Quais foram os resultados de outras ondas de protestos raciais nos EUA

Nos anos 1960 e 1990, o país passou por movimentos que resultaram em reformas institucionais – e bagunçaram com a opinião política nacional.

Quais foram os resultados de outras ondas de protestos raciais nos EUA
 NurPhoto/Getty Images

Os Estados Unidos vive, uma onda de protestos em dezenas de cidades pelo país. O motivo você já deve saber: a morte do segurança George Floyd, um homem negro de 46 anos, asfixiado durante uma abordagem policial em Minneapolis, no estado de Minnesota. O episódio iniciou uma série de revoltas contra a brutalidade policial e o racismo institucional não só no país como também no mundo – Alemanha, Canadá, França, Austrália e Brasil são alguns locais que registraram protestos parecidos nos últimos dias. 

Mas as manifestações atuais, apesar de já serem um marco na história recente americana, estão longe de serem as únicas.
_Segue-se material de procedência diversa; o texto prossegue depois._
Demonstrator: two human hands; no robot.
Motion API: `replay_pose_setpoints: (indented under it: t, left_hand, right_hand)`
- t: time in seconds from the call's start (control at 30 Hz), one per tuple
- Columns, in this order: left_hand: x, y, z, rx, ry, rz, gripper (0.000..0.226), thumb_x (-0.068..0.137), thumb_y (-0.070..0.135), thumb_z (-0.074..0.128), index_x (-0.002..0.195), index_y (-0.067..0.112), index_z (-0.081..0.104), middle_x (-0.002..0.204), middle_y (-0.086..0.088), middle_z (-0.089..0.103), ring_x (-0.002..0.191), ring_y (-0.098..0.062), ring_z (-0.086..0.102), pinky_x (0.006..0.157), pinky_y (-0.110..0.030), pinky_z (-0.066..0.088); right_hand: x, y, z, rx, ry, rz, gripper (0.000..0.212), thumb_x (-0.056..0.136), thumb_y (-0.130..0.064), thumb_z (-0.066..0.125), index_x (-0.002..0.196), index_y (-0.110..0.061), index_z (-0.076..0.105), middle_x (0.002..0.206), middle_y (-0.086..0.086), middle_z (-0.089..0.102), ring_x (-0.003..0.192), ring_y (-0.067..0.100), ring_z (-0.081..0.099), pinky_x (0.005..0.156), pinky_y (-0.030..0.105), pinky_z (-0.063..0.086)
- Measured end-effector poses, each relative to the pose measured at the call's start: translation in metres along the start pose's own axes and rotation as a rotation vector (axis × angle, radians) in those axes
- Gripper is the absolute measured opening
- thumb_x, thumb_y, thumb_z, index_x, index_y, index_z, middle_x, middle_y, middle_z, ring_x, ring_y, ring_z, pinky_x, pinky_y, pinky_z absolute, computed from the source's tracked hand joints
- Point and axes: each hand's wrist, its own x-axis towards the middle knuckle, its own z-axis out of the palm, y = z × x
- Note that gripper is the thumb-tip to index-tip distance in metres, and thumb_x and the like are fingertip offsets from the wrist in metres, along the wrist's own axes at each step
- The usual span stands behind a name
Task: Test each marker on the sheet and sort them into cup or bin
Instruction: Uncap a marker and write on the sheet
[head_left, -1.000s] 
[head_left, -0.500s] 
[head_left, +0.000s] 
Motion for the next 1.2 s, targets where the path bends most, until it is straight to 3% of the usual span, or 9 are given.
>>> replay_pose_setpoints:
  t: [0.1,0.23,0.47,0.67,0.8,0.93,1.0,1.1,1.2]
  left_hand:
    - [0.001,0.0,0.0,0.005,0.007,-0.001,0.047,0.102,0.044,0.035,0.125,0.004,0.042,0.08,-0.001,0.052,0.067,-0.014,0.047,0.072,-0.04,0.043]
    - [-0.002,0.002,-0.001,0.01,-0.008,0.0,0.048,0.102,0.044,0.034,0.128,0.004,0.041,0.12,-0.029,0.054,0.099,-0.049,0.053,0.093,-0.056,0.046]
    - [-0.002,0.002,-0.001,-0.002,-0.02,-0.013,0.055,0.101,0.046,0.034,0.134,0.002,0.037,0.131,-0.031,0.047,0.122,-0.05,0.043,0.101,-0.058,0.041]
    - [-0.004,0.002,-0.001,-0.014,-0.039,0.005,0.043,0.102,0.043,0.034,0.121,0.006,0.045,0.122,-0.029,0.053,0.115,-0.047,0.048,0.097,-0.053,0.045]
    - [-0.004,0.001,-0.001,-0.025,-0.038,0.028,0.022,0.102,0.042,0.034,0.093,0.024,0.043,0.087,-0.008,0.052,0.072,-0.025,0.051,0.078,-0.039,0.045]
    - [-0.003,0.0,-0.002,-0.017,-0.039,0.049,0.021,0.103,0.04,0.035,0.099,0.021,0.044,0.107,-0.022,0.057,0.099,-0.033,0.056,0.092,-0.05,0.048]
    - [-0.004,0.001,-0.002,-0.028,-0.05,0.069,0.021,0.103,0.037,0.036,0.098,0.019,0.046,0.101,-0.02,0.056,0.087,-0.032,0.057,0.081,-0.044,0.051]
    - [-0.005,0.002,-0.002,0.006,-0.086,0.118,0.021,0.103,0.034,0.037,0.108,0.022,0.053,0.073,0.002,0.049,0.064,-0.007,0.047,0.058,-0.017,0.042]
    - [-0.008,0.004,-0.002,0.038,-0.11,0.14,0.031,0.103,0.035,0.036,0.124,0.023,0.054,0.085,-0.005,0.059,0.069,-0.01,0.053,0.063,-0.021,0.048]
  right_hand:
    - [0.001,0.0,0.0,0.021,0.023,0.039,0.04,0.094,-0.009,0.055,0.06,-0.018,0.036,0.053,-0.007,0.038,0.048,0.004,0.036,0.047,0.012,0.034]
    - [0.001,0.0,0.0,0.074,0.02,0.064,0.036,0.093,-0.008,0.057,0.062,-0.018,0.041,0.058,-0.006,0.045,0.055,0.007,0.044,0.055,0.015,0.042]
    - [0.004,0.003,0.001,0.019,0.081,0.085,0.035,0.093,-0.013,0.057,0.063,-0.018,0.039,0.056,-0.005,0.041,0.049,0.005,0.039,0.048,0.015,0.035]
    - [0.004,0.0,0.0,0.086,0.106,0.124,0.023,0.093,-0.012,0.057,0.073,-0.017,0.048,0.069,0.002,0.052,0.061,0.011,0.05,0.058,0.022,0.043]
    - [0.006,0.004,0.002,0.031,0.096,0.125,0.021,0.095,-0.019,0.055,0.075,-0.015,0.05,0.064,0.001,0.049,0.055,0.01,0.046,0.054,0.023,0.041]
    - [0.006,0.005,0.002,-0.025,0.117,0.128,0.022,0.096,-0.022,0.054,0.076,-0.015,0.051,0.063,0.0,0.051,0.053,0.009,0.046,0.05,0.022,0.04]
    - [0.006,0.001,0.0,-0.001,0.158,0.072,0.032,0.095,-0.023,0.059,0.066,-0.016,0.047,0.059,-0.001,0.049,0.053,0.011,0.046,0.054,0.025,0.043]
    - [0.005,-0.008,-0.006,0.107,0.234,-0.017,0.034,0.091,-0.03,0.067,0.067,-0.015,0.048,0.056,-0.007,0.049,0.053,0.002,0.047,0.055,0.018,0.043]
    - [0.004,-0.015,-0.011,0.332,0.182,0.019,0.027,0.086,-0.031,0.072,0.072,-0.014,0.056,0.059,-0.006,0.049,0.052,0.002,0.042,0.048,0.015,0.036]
Pelo menos duas outras grandes ondas de protestos com cunho racial varreram o país nos anos 1960 e 1990. E foram graças a eles que mudanças concretas em legislações e instituições aconteceram – o que não exclui o fato de o racismo institucional existir no país até hoje, é claro.

Os anos 1960 nos Estados Unidos foram marcados pelo movimento de direitos civis dos negros americanos. Na época, diversos estados ainda mantinham leis de segregação racial – como as que determinavam separação de negros e brancos em escolas, transporte públicos e outros espaços. Além disso, o movimento supremacista branco era muito forte, especialmente em estados do sul do país.
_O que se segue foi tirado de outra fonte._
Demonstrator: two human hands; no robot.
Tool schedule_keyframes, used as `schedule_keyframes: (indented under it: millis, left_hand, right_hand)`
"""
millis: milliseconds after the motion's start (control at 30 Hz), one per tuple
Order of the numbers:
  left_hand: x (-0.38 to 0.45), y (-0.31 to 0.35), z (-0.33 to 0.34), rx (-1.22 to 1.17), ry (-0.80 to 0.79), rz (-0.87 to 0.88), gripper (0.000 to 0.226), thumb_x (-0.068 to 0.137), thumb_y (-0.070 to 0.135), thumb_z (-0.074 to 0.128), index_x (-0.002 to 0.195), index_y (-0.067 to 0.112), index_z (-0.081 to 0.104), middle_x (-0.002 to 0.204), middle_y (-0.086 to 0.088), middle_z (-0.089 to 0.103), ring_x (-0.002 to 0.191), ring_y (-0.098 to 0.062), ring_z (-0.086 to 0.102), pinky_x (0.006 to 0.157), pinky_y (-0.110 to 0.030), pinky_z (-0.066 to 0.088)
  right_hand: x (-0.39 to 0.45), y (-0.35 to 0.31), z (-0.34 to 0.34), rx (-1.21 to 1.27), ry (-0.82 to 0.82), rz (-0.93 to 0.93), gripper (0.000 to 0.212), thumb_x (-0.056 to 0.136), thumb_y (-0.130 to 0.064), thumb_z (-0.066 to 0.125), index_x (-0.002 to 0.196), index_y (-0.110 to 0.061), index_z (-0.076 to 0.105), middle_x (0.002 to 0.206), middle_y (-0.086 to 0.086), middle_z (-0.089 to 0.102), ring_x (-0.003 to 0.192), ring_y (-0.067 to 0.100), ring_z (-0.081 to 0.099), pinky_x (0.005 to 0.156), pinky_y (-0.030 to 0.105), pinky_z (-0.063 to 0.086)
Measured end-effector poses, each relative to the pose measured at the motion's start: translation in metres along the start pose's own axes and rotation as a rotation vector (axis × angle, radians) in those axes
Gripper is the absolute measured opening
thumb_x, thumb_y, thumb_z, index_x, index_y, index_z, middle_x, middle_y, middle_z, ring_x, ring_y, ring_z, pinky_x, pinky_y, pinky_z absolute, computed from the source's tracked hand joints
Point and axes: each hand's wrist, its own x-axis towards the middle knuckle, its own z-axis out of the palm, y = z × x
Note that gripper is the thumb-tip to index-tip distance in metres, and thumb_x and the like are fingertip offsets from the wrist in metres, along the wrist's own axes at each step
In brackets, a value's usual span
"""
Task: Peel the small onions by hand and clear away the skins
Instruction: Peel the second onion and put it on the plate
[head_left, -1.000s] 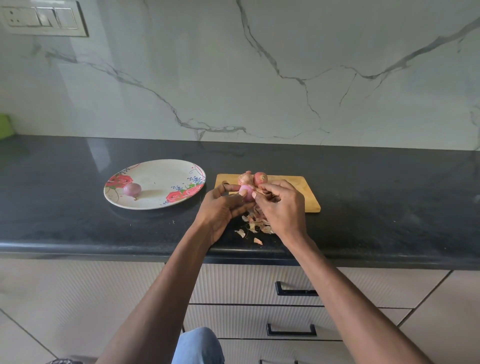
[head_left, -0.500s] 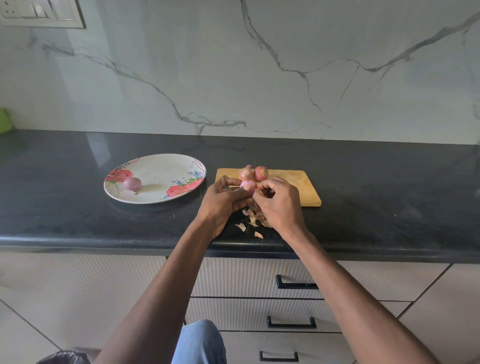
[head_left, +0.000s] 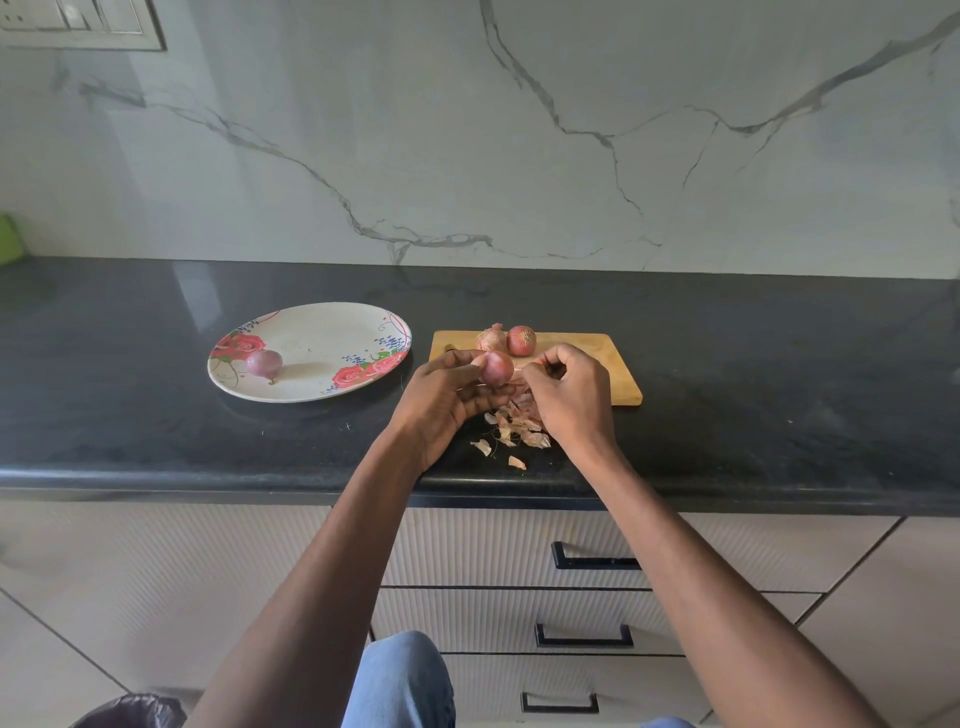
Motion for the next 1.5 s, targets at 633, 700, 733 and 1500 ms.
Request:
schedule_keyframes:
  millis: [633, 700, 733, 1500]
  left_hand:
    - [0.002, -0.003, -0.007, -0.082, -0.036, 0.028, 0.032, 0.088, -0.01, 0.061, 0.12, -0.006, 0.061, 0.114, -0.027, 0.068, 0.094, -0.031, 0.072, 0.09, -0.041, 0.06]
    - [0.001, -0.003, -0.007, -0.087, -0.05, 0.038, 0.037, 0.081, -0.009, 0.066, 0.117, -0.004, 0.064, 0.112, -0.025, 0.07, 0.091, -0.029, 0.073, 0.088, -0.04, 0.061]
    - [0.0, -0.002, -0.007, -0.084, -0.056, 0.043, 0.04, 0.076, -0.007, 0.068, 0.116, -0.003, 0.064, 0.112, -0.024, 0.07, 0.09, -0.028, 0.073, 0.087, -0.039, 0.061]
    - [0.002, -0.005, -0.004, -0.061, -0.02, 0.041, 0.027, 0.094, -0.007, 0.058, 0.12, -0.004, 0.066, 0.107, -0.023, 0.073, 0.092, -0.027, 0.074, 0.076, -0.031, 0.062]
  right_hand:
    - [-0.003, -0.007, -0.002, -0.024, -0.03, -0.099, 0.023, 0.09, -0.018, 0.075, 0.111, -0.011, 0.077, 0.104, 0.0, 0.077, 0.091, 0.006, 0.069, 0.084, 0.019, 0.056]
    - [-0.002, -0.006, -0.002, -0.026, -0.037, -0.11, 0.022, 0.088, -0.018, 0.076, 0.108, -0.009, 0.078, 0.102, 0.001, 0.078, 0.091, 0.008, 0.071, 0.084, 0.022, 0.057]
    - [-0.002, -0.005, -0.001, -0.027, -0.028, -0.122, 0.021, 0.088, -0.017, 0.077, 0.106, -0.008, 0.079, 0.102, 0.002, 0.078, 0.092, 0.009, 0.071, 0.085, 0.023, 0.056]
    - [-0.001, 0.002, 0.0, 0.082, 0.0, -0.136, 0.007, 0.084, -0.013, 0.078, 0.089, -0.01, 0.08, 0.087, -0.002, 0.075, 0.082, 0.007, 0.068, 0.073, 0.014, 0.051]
Por anos a população negra protestou pacificamente e se organizou politicamente contra o racismo, mas foi em 1968 que a onda mais intensa de protestos violentos começou. O que acendeu o pavio foi o assassinato de Martin Luther King Jr., um dos maiores líderes do movimento negro no país. Em questão de horas, diversas cidades começaram a registrar protestos – desta vez mais violentos e intensos.

Deu-se assim o início da maior onda de revolta racial americana, pelo menos até agora – alguns acreditam que o movimento de 2020 possa ocupar este posto. Os protestos duraram por mais de um mês e foram registrados em mais de 100 cidades, e, em geral, não foram pacíficos. A polícia e as forças estatais reagiram com força desproporcional e pelo menos 40 pessoas acabaram mortas, mais de 2.500 foram feridas e cerca de 15 mil manifestantes foram presos.

Apesar da morte de Martin Luther King ter sido o estopim, os protestos logo começaram a abarcar uma ampla variedade de pautas relacionadas ao racismo, incluindo a desigualdade social e a violência policial contra comunidades negras comum em várias regiões do país.